WHAT IS REQUIRED | Print, word for word, every line from the beginning of the listing up to and including the line with "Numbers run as". Pictures are to be excluded.

EXTRACTED RECORDS |
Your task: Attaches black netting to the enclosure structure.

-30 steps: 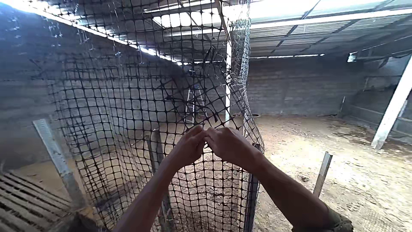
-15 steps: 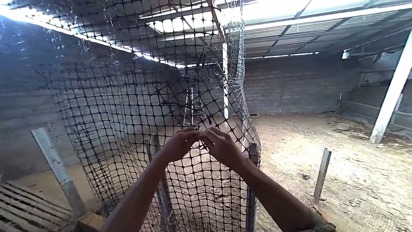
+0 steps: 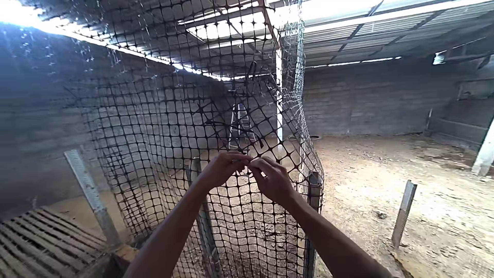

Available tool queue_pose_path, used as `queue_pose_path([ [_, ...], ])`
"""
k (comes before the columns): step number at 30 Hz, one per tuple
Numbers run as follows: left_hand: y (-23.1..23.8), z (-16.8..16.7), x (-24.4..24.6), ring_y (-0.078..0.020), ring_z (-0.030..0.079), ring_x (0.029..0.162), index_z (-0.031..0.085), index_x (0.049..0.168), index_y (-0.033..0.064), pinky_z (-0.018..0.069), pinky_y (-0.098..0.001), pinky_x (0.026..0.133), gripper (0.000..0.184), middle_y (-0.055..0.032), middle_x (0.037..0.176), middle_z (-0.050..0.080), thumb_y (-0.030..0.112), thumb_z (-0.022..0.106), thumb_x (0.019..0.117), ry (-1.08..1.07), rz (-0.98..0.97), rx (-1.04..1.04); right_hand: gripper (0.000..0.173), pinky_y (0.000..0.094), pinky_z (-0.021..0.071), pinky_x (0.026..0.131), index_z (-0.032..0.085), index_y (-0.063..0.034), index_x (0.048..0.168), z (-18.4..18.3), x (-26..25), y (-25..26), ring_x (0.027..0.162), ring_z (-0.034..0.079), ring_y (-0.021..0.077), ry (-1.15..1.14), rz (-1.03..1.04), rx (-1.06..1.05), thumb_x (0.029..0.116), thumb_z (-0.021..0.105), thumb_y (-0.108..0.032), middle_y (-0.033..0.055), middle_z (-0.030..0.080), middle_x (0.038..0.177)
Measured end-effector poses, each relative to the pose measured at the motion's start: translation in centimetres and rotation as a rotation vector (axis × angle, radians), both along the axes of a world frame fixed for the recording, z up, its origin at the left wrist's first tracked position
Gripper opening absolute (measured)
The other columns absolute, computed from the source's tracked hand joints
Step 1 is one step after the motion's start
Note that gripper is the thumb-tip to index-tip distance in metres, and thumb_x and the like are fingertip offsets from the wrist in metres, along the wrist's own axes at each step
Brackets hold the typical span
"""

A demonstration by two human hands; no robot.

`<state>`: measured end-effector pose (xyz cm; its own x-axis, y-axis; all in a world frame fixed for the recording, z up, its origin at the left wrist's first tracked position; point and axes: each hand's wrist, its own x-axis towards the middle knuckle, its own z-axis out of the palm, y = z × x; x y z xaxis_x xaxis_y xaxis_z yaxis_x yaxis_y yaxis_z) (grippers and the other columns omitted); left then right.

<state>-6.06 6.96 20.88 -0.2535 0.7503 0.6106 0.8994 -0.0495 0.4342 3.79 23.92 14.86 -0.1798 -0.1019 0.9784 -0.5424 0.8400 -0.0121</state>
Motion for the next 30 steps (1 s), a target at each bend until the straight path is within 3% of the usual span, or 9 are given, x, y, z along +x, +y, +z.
queue_pose_path([
  [4,0.0,0.0,-0.5,-0.0020,0.068,0.083,0.076,0.103,0.0029,0.0586,-0.0209,0.082,0.014,0.0018,0.097,0.073,0.001,0.066,0.0942,-0.177,-0.085,0.040,0.014,0.0299,0.0594,0.079,0.073,0.0009,0.096,-0.1,0.1,0.0,0.084,0.072,0.0191,-0.017,0.031,0.069,0.0968,0.060,-0.005,0.0120,0.074,0.090],
  [7,0.1,-0.3,-0.5,-0.0025,0.068,0.089,0.078,0.093,0.0052,0.0579,-0.0214,0.083,0.010,0.0013,0.096,0.074,-0.001,0.072,0.0887,-0.138,-0.070,0.063,0.012,0.0308,0.0599,0.078,0.073,-0.0002,0.098,0.7,0.5,0.7,0.084,0.071,0.0186,-0.090,0.070,0.094,0.0956,0.063,-0.007,0.0105,0.074,0.091],
  [10,0.3,-0.7,-0.1,0.0007,0.065,0.092,0.078,0.090,0.0073,0.0546,-0.0180,0.083,0.004,0.0023,0.099,0.073,0.005,0.075,0.0873,-0.005,0.000,0.074,0.019,0.0454,0.0550,0.090,0.075,-0.0062,0.108,2.0,1.2,1.7,0.106,0.067,0.0259,-0.157,-0.035,0.074,0.0946,0.063,-0.011,0.0086,0.073,0.107],
  [12,0.4,-1.3,-0.1,-0.0001,0.066,0.095,0.078,0.088,0.0060,0.0545,-0.0192,0.085,0.004,-0.0006,0.101,0.073,0.007,0.074,0.0870,0.149,0.014,0.132,0.022,0.0534,0.0480,0.092,0.077,-0.0112,0.114,2.5,0.9,2.2,0.113,0.061,0.0290,-0.234,-0.091,0.090,0.0972,0.063,-0.017,0.0071,0.070,0.116],
  [17,1.1,-2.7,-1.3,-0.0063,0.068,0.099,0.077,0.091,0.0028,0.0541,-0.0211,0.089,0.013,-0.0079,0.101,0.075,0.009,0.066,0.0907,0.467,-0.029,0.306,0.021,0.0533,0.0402,0.091,0.081,-0.0197,0.105,3.1,0.4,2.5,0.111,0.058,0.0251,-0.287,-0.149,0.128,0.1006,0.062,-0.026,0.0025,0.070,0.114],
  [21,1.8,-4.0,-2.2,-0.0139,0.069,0.097,0.076,0.093,0.0024,0.0542,-0.0239,0.089,0.013,-0.0112,0.101,0.075,0.007,0.064,0.0934,0.628,0.020,0.437,0.020,0.0515,0.0385,0.090,0.080,-0.0191,0.104,3.1,-0.2,2.7,0.110,0.058,0.0227,-0.273,-0.167,0.150,0.1006,0.061,-0.025,-0.0002,0.070,0.112],
  [24,2.2,-4.7,-2.4,-0.0140,0.070,0.098,0.076,0.098,0.0011,0.0548,-0.0227,0.090,0.013,-0.0126,0.101,0.075,0.005,0.064,0.0952,0.664,0.055,0.550,0.022,0.0520,0.0378,0.089,0.079,-0.0164,0.106,3.2,-0.1,2.4,0.110,0.058,0.0232,-0.303,-0.190,0.156,0.1017,0.059,-0.026,0.0004,0.070,0.112],
  [30,4.4,-5.8,-2.2,-0.0240,0.065,0.077,0.073,0.110,-0.0041,0.0560,-0.0285,0.074,0.019,-0.0160,0.084,0.066,0.005,0.064,0.0957,0.899,0.323,0.683,0.022,0.0537,0.0382,0.088,0.077,-0.0113,0.104,3.4,0.1,2.0,0.111,0.059,0.0250,-0.334,-0.219,0.151,0.1012,0.060,-0.024,0.0038,0.069,0.112],
])
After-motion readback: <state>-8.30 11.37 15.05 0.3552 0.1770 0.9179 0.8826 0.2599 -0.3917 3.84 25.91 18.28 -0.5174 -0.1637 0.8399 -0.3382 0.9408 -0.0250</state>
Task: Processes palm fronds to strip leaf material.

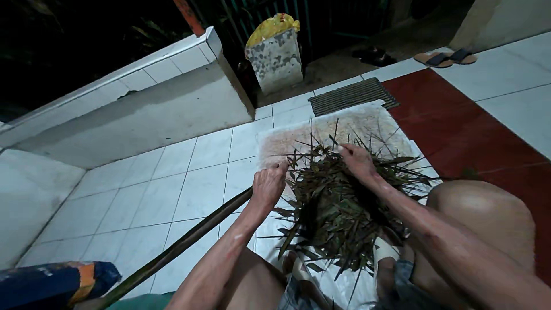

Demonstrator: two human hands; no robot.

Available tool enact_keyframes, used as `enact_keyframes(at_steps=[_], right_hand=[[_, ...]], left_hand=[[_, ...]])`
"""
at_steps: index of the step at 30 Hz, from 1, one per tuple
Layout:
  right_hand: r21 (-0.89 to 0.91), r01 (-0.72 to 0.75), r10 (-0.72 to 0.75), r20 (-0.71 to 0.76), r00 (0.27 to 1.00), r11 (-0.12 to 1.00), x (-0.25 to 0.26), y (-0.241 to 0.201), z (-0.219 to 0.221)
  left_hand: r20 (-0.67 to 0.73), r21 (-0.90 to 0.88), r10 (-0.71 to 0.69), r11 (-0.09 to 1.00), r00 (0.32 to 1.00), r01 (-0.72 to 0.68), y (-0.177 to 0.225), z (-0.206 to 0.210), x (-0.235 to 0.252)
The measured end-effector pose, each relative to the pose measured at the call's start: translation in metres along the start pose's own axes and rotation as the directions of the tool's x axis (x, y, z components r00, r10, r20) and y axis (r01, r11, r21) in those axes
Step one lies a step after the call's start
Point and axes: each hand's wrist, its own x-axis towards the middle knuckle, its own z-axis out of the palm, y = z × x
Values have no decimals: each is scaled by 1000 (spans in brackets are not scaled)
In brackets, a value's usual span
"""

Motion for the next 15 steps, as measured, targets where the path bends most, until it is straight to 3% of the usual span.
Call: enact_keyframes(at_steps=[3, 7, 12, 15], right_hand=[[90, 87, -91, 44, 995, 992, -9, -11, 2], [79, 167, -173, 85, 981, 983, -17, -24, 13], [61, 186, -194, 171, 966, 981, -25, -28, 30], [20, 151, -153, 147, 977, 988, -24, -26, 33]], left_hand=[[99, -206, -47, 976, 994, 66, -8, 1, 5], [151, -360, -36, 929, 988, 89, -16, 5, 11], [169, -403, -24, 911, 985, 91, -19, 8, 12], [183, -397, -12, 914, 983, 86, -21, 11, 12]])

PROBLEM SOLUTION |
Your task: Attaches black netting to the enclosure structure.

-30 steps: 
-15 steps: 
+0 steps: 

Available tool queue_pose_path, used as `queue_pose_path([ [_, ...], ])`
"""
k (comes before the columns): step number at 30 Hz, one per tuple
Numbers run as follows: left_hand: y (-23.1..23.8), z (-16.8..16.7), x (-24.4..24.6), ring_y (-0.078..0.020), ring_z (-0.030..0.079), ring_x (0.029..0.162), index_z (-0.031..0.085), index_x (0.049..0.168), index_y (-0.033..0.064), pinky_z (-0.018..0.069), pinky_y (-0.098..0.001), pinky_x (0.026..0.133), gripper (0.000..0.184), middle_y (-0.055..0.032), middle_x (0.037..0.176), middle_z (-0.050..0.080), thumb_y (-0.030..0.112), thumb_z (-0.022..0.106), thumb_x (0.019..0.117), ry (-1.08..1.07), rz (-0.98..0.97), rx (-1.04..1.04); right_hand: gripper (0.000..0.173), pinky_y (0.000..0.094), pinky_z (-0.021..0.071), pinky_x (0.026..0.131), index_z (-0.032..0.085), index_y (-0.063..0.034), index_x (0.048..0.168), z (-18.4..18.3), x (-26..25), y (-25..26), ring_x (0.027..0.162), ring_z (-0.034..0.079), ring_y (-0.021..0.077), ry (-1.15..1.14), rz (-1.03..1.04), rx (-1.06..1.05), thumb_x (0.029..0.116), thumb_z (-0.021..0.105), thumb_y (-0.108..0.032), middle_y (-0.033..0.055), middle_z (-0.030..0.080), middle_x (0.038..0.177)

That is the complete output for this exercise.